Plot: What’s it about?
Scott McCoy (Chuck Norris) is back and this time, he has declared war on the South American drug dealers who smuggle their goods into this country. McCoy and his partner Bobby Chavez (Paul Perri) have their sights on one of the most powerful drug barons, Ramon Cota (Billy Drago) who will not be easy to capture and turn over to the justice system. But after some antics inside a plane, outside a plane, and then in the water, the two manage to bring Cota in to face charges. But Ramon doesn’t remain in prison for long, as he is given a hefty bond to post and little else. This is too much for Chavez to bear, so he punches Cota and swears he will make sure he gets what he deserves. Soon after, Cota sends his men to murder Chavez’s wife and child and the men succeed. Now Chavez and McCoy have more reason that ever to bring this scumbag down, but even this two manage this collar?

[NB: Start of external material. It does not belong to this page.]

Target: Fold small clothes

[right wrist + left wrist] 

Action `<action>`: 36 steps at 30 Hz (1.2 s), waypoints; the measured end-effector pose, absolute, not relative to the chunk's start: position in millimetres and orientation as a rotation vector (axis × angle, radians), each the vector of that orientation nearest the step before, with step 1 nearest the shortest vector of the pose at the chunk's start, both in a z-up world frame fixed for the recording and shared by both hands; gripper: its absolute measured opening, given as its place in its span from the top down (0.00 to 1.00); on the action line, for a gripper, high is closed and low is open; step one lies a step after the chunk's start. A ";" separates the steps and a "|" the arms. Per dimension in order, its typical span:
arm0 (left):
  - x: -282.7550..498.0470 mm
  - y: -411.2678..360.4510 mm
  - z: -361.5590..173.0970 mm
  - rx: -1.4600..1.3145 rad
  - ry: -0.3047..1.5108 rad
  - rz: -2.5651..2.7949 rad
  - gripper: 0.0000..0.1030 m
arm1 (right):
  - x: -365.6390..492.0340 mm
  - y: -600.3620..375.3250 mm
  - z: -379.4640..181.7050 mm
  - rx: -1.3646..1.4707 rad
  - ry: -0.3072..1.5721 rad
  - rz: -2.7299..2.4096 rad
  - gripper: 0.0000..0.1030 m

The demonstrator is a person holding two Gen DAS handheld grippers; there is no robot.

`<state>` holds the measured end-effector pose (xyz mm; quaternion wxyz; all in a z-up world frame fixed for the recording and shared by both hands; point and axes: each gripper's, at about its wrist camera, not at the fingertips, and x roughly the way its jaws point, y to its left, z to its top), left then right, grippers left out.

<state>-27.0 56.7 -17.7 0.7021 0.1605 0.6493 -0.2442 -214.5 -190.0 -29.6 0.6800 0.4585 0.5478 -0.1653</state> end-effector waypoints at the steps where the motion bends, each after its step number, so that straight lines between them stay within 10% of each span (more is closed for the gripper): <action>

This is the sequel to The Delta Force and while it doesn’t measure up to the original, it still packs more punch than the numerous other sequels and knock offs. Of course Chuck Norris is back and as always, he seems ready to kick ass and take names at the drop of a hat. Which is good, since this is a movie that relies on him to do just that, usually with extreme prejudice. This film has some humorous moments as well as cool action sequences, which adds some nice value to repeat viewings. The action is the real center of the film and it delivers the goods, though I wish there was more action to speak of. What we do have is cool, especially the parachute scene early on, but I want more! So it’s not quite as explosive as the original, but if you’re looking for commando movies, this one should be in your shopping cart too. The disc is not as good as the film, as full frame only video, inactive audio, and lack of supplements have all reared their heads here. If you like the movie, then I recommend this disc, but I think a rental will suffice in most cases.
This movie was directed by Aaron Norris, who in addition to being a good director happens to Chuck’s brother. The two have made several films together and I think they work well together, with this film being proof positive of that. Aaron uses basic techniques and compositions in this film, allowing the on screen action to speak for itself. A movie like this one doesn’t need quick, fancy pans and such to work, as such I am pleased with his choice. He also gets some nice performances from this cast, which adds to his resume of successful aspects here. This could be an easy chance to sleepwalk, but Aaron gives it his all instead. If you want to see more of Aaron Norris’ films I recommend Top Dog, Braddock: Missing In Action III, Good Cop/Bad Cop, Sidekicks, and Hellbound. The lead is Chuck Norris (Missing In Action, Firewalker), who gives his usual solid effort, but once again is overlooked despite his talents. The rest of the cast includes John Ryan (Tall Tale, White Sands), Billy Drago (Guncrazy, Pale Rider), Paul Perri (Live Nude Girls, The Insider), and Richard Jaeckel (The Green Slime, The Dirty Dozen).
Video: How does it look?
Delta Force 2 is presented in a full frame transfer, which is an open matte of the original 1.85:1 aspect ratio. You don’t lose any image, but there is a lot of room at the top and bottom of the screen. I’m disappointed with this choice and as such, am knocking down the video score somewhat. This looks good other than that though, print looks clean and minimal compression flaws were detected. The colors look bright, but not to the point of blooming and flesh tones appear in normal hues. Contrast looks good too, no detail loss in the least and shadow level seems well balanced. This is a decent transfer, but come on MGM, we want anamorphic widescreen!
Audio: How does it sound?
The included 2.0 surround mix is adequate, but you won’t remember too much about it. Even in the most action driven scenes, this is a conservative track and little surround use is ever evident. The music sounds the best out of the background elements, but even it suffers from a limited range at times. The sound effects, especially in the action sequences should be booming, but they seem flat in this track. Some exceptions do happen of course, but on the whole this is a rather inactive effort. The dialogue is clear at all times though, no problems in that area. This isn’t a bad track by any means, but it should’ve been much more active.
Supplements: What are the extras?
You’ll find the theatrical trailer, but that’s all.